Where in the data does the word "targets" appear? Find those lines and copy them.

═══ Data listing

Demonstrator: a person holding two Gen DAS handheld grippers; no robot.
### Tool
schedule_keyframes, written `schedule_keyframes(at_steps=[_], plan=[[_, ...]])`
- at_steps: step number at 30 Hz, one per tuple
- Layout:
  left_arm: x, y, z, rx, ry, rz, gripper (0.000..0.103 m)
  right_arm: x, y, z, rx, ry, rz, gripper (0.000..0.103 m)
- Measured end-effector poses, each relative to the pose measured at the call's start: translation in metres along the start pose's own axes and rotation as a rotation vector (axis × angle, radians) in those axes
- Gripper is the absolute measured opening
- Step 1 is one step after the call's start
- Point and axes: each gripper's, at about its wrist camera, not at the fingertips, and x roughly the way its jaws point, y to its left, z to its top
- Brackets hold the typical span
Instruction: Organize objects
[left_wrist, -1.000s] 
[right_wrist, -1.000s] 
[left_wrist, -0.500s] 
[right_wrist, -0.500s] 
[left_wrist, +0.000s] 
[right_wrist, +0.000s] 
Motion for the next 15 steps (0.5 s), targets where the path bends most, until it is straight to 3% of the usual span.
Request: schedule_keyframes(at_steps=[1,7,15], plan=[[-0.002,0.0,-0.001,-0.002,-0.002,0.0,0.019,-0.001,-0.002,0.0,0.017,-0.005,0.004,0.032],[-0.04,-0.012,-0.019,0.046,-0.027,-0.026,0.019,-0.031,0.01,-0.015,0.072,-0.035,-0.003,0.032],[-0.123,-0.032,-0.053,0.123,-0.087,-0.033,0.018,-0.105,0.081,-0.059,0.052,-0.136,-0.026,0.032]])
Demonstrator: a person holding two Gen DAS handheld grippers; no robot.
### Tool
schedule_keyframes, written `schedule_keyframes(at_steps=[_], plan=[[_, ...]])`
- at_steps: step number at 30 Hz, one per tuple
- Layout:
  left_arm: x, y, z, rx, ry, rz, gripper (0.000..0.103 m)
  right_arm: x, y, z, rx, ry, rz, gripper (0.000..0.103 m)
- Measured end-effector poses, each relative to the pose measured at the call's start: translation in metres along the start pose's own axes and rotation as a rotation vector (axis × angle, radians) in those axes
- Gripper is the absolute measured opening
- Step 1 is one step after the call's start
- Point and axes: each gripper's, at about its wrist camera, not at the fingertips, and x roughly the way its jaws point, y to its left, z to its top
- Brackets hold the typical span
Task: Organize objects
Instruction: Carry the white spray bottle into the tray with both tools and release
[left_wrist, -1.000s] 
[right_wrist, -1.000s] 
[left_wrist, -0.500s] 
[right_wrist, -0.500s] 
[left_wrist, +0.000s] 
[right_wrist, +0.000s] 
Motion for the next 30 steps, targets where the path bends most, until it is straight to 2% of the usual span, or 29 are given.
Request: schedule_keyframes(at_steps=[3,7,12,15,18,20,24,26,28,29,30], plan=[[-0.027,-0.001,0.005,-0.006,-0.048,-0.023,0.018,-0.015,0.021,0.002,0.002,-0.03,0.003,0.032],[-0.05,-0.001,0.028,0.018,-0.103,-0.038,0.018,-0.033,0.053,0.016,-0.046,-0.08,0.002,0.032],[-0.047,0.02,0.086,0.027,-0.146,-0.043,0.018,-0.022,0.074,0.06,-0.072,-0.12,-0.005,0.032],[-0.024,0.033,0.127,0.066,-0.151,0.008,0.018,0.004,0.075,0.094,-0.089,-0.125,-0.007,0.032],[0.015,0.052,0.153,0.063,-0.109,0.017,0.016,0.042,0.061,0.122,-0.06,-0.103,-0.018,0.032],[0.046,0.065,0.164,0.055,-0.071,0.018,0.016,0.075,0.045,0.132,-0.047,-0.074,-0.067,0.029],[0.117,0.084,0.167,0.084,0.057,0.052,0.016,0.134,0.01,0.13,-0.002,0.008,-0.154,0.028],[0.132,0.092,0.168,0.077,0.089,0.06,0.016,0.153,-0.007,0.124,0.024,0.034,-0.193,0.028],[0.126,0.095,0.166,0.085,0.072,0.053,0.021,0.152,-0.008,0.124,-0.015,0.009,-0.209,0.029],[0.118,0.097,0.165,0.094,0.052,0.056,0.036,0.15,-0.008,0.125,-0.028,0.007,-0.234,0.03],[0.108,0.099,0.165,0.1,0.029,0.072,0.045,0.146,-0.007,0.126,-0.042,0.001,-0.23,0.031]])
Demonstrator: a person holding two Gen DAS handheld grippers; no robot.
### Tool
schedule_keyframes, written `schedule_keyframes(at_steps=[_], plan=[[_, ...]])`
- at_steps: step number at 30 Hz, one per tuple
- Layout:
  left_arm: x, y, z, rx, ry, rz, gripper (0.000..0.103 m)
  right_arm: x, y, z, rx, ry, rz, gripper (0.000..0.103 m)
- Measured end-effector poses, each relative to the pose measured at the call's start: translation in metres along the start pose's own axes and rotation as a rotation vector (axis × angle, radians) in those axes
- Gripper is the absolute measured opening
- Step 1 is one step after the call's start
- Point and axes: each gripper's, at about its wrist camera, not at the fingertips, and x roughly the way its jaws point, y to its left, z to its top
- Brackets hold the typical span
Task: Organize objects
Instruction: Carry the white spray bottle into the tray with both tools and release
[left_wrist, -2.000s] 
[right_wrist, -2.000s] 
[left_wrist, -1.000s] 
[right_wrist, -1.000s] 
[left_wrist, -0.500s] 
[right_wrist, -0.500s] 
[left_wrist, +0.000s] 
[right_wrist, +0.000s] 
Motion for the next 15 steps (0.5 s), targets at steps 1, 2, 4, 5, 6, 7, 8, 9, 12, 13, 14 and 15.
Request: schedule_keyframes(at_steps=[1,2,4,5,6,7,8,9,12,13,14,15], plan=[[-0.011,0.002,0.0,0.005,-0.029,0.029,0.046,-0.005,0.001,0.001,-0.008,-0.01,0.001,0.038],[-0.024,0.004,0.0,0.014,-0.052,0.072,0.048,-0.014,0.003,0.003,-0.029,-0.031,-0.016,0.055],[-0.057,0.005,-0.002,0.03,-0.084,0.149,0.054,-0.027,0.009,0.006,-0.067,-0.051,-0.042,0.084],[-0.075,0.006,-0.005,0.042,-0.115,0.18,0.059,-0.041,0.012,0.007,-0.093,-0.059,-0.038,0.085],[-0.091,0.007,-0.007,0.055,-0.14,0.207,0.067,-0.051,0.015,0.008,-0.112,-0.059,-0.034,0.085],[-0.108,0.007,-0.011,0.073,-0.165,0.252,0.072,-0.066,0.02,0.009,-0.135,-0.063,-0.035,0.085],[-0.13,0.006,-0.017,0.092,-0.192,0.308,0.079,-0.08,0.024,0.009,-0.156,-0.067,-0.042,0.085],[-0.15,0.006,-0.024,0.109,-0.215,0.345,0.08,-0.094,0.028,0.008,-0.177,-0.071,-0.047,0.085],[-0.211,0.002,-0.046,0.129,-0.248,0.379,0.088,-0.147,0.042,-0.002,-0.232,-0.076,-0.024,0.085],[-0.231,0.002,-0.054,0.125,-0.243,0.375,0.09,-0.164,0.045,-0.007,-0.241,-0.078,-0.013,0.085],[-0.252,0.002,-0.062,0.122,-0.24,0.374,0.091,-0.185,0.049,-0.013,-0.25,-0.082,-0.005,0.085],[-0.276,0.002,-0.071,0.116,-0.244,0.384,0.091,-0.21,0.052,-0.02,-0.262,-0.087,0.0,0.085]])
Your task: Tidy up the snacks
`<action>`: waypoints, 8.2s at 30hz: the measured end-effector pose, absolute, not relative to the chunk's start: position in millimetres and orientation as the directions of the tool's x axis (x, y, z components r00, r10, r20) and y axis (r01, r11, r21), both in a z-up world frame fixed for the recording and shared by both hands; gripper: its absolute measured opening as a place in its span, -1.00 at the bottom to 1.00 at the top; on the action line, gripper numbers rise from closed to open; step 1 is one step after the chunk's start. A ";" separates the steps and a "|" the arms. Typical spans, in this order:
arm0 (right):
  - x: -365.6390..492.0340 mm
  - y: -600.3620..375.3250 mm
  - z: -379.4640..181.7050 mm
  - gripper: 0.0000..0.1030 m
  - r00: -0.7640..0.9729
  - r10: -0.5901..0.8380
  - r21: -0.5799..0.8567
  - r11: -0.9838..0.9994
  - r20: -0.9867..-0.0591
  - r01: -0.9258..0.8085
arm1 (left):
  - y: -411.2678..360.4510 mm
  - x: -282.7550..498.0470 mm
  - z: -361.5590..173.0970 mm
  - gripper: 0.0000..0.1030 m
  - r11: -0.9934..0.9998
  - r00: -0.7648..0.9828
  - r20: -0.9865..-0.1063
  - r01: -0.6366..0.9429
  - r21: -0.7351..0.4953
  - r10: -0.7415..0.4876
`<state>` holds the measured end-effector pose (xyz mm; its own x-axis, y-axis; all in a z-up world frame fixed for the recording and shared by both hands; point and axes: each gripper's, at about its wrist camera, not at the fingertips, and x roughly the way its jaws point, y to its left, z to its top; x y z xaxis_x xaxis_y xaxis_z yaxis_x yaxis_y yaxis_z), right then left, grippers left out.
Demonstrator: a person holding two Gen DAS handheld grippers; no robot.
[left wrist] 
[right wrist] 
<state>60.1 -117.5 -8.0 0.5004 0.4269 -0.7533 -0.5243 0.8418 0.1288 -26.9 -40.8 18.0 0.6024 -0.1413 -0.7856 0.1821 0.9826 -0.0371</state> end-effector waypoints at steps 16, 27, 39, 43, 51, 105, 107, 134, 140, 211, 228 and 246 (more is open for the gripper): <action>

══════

Task response:
Motion for the next 15 steps (0.5 s), targets where the path bends most, until it is straight to 3% of the usual span.
Motion for the next 30 steps, targets where the path bends most, until it is straight to 2% of the usual span, or 29 are given.
Motion for the next 15 steps (0.5 s), targets at steps 1, 2, 4, 5, 6, 7, 8, 9, 12, 13, 14 and 15.

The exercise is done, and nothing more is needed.